1. La primera solución es simplemente envolver las botellas con plástico de burbujas. Esta técnica ofrece mucha mayor protección que los calcetines y pantalones de mezclilla y además tiene la ventaja de ser barato.

 

2. El WineSkin (tres por 15 dólares) es una funda reutilizable con forma de botella, hecha de plástico de burbujas, bastante eficaz. Puedes conseguirlo a través de ULine.

3. La JetBag (tres por 17 dólares) es más o menos parecida, pero cuenta con acojinamiento absorbente, supongo que para esos momentos cuando los maleteros deciden que es hora de arrojar tu maleta bajo las ruedas de un camión que se aproxima, solo por diversión. 

4. Para una protección contra golpes más eficiente, la VinniBag (28 dólares) es una bolsa de plástico resistente con cámaras inflables. Es sumamente efectiva para que no se rompan las botellas. Puedes patearlas como si fueran un balón y no sufrirán daños. (En caso de que a alguien se le ocurra patear botellas de vino). Sin embargo, hay que tomar en consideración que ocupa más espacio en tu equipaje. Está disponible en Europa, Estados Unidos y Canadá.

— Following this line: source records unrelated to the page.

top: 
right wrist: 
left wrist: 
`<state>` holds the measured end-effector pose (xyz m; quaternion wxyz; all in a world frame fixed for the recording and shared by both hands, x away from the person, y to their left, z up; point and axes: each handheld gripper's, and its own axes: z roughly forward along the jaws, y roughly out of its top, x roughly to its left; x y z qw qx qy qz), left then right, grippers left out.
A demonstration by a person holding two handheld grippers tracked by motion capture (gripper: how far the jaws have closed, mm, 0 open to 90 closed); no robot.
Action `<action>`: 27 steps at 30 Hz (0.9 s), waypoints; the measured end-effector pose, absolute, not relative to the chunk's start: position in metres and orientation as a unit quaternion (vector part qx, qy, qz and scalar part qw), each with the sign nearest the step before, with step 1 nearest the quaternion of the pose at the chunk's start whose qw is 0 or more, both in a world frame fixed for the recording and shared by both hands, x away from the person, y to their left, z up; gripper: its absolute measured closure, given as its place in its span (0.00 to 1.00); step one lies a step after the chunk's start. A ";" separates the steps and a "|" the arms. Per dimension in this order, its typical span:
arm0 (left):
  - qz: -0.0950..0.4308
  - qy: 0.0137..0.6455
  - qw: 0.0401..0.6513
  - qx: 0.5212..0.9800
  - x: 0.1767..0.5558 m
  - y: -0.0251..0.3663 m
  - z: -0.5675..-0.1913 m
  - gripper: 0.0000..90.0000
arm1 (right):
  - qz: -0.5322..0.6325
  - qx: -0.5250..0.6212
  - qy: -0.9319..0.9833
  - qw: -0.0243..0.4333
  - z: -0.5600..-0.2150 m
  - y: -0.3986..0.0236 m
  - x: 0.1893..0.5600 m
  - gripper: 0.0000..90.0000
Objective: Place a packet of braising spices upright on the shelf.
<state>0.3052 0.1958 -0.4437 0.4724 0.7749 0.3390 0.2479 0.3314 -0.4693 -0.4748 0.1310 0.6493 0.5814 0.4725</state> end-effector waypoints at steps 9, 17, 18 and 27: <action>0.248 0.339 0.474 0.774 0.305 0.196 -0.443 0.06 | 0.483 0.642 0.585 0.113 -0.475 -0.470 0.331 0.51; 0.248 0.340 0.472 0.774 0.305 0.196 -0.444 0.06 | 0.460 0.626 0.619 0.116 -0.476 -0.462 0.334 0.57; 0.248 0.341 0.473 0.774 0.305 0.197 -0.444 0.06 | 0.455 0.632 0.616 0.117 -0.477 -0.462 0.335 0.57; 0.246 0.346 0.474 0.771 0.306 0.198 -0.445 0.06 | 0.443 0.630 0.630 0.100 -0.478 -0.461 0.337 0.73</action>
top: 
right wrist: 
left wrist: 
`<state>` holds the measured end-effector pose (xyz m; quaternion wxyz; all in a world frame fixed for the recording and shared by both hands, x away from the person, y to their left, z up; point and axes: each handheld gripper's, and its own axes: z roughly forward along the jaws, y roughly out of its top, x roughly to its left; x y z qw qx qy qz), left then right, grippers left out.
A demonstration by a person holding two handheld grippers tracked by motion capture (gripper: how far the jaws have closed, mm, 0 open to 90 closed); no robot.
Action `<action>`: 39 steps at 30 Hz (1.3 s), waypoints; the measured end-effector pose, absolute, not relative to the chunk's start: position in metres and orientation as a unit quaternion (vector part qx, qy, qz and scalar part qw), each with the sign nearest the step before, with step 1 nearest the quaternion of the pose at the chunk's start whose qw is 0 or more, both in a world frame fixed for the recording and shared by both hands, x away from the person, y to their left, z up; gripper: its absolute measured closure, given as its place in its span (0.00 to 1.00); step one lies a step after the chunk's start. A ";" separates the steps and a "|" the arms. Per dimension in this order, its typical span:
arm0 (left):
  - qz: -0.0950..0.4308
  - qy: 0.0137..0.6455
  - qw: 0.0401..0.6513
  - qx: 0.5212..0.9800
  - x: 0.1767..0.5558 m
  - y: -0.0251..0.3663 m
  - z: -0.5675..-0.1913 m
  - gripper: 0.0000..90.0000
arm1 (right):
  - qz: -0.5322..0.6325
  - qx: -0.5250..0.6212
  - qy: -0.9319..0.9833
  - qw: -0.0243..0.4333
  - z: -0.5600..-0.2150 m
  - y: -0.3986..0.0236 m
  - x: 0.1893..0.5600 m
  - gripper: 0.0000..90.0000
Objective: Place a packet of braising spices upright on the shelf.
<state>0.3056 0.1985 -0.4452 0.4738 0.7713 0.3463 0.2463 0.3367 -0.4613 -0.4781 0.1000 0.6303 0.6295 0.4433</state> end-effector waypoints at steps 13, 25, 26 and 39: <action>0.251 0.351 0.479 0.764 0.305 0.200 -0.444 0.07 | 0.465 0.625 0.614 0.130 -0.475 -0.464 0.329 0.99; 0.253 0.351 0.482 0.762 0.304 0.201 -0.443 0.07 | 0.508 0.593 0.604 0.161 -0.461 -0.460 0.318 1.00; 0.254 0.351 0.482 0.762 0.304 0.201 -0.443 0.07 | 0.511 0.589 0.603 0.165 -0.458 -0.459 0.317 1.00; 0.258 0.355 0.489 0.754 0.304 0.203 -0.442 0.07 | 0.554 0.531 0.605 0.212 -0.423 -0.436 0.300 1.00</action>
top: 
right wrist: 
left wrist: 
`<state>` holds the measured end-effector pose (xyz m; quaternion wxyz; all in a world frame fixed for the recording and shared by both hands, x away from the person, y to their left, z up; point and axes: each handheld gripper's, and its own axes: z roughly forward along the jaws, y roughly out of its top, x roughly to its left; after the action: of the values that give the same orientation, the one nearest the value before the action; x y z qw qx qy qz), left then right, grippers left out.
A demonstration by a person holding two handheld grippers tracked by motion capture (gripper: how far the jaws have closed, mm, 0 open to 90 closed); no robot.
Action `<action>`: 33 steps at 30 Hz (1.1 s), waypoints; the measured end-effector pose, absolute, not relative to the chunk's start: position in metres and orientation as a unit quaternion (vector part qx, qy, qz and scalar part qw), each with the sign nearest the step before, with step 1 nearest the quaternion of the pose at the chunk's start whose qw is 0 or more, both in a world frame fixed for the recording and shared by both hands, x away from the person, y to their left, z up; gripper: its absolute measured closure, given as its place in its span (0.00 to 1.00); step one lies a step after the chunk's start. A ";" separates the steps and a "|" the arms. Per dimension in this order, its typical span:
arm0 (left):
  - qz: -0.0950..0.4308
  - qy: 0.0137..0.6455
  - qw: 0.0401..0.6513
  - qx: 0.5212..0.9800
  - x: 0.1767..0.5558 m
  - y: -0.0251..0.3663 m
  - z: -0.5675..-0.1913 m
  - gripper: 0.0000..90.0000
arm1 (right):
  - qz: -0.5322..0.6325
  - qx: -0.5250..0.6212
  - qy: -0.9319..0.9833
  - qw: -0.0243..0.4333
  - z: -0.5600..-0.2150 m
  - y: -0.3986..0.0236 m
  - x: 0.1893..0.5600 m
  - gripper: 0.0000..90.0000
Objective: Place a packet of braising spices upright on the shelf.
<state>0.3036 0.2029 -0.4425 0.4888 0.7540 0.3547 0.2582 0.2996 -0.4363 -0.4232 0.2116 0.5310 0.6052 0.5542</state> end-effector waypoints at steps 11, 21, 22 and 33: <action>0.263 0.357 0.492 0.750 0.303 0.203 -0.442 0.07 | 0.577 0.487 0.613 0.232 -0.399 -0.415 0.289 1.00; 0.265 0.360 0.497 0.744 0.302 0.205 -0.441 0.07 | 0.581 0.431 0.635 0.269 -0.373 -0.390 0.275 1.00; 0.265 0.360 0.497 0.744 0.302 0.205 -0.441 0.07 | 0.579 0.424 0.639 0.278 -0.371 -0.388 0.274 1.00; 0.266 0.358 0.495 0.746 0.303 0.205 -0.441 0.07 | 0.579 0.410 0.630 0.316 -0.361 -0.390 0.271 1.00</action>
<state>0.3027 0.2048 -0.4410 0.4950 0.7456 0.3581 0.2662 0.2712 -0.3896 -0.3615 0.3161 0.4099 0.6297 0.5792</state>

5. Finalmente, si necesitas mantener a salvo muchas botellas, la  Wine Check (70 dólares) es la opción. Es una caja de embalaje para vinos hecha de poliestireno esencialmente indestructible, con capacidad para 12 botellas, contenida en una funda acolchada con cierres y con ruedas. Es práctica, resistente, aprobada totalmente por la FAA (Administración Federal de Aviación de Estados Unidos) y de hecho luce bastante bien.